◆ **TRY IT**
Set down exactly the lines of the listing below that begin at the one containing "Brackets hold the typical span" and end at the last line, both included.
● ● ●
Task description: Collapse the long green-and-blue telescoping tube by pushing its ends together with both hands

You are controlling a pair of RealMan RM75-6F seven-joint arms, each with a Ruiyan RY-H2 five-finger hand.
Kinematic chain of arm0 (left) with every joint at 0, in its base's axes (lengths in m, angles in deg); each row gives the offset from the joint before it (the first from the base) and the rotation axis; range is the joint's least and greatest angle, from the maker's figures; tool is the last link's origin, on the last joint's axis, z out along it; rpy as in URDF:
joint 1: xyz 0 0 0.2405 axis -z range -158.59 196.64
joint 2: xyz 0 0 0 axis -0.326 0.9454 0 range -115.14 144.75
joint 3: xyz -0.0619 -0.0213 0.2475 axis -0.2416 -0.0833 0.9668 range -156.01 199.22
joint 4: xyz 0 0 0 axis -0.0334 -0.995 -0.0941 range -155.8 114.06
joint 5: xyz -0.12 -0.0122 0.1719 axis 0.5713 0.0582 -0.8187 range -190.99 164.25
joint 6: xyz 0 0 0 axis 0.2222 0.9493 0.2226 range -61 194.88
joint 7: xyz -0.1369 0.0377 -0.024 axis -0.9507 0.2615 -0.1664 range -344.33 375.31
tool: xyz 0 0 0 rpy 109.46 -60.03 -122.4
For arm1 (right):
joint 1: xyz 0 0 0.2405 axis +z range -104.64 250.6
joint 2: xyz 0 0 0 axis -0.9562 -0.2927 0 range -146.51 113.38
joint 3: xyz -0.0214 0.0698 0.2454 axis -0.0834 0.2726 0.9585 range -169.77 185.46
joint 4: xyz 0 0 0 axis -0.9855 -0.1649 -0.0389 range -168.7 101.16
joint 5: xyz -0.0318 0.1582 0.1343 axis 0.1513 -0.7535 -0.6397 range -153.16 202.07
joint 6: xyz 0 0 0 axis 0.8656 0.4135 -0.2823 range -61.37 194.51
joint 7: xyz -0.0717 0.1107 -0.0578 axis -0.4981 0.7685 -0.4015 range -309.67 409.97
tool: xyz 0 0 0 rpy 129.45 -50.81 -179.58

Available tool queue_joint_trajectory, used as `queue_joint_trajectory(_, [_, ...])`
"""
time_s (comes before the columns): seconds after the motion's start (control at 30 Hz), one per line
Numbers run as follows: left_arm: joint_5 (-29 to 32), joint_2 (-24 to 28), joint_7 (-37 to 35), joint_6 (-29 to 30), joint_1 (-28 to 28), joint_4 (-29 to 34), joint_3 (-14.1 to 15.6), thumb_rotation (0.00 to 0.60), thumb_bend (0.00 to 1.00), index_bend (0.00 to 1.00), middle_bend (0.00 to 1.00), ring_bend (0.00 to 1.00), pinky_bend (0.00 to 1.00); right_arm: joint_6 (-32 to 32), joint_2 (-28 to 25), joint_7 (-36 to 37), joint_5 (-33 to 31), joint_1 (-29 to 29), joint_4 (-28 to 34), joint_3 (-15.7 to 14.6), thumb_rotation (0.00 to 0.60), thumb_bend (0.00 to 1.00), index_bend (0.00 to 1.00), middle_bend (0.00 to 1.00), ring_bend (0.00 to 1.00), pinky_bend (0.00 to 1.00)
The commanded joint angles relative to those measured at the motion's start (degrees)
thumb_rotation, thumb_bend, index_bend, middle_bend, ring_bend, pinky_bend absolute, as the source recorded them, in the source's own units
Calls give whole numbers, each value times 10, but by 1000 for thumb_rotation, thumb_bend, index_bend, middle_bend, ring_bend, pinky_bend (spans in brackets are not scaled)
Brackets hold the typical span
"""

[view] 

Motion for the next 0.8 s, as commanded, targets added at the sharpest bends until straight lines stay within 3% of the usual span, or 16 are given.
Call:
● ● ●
◆ **THE COMPLETED TASK**
Brackets hold the typical span
"""

[view] 

Motion for the next 0.8 s, as commanded, targets added at the sharpest bends until straight lines stay within 3% of the usual span, or 16 are given.
Call:

None of the exercise remains to be done.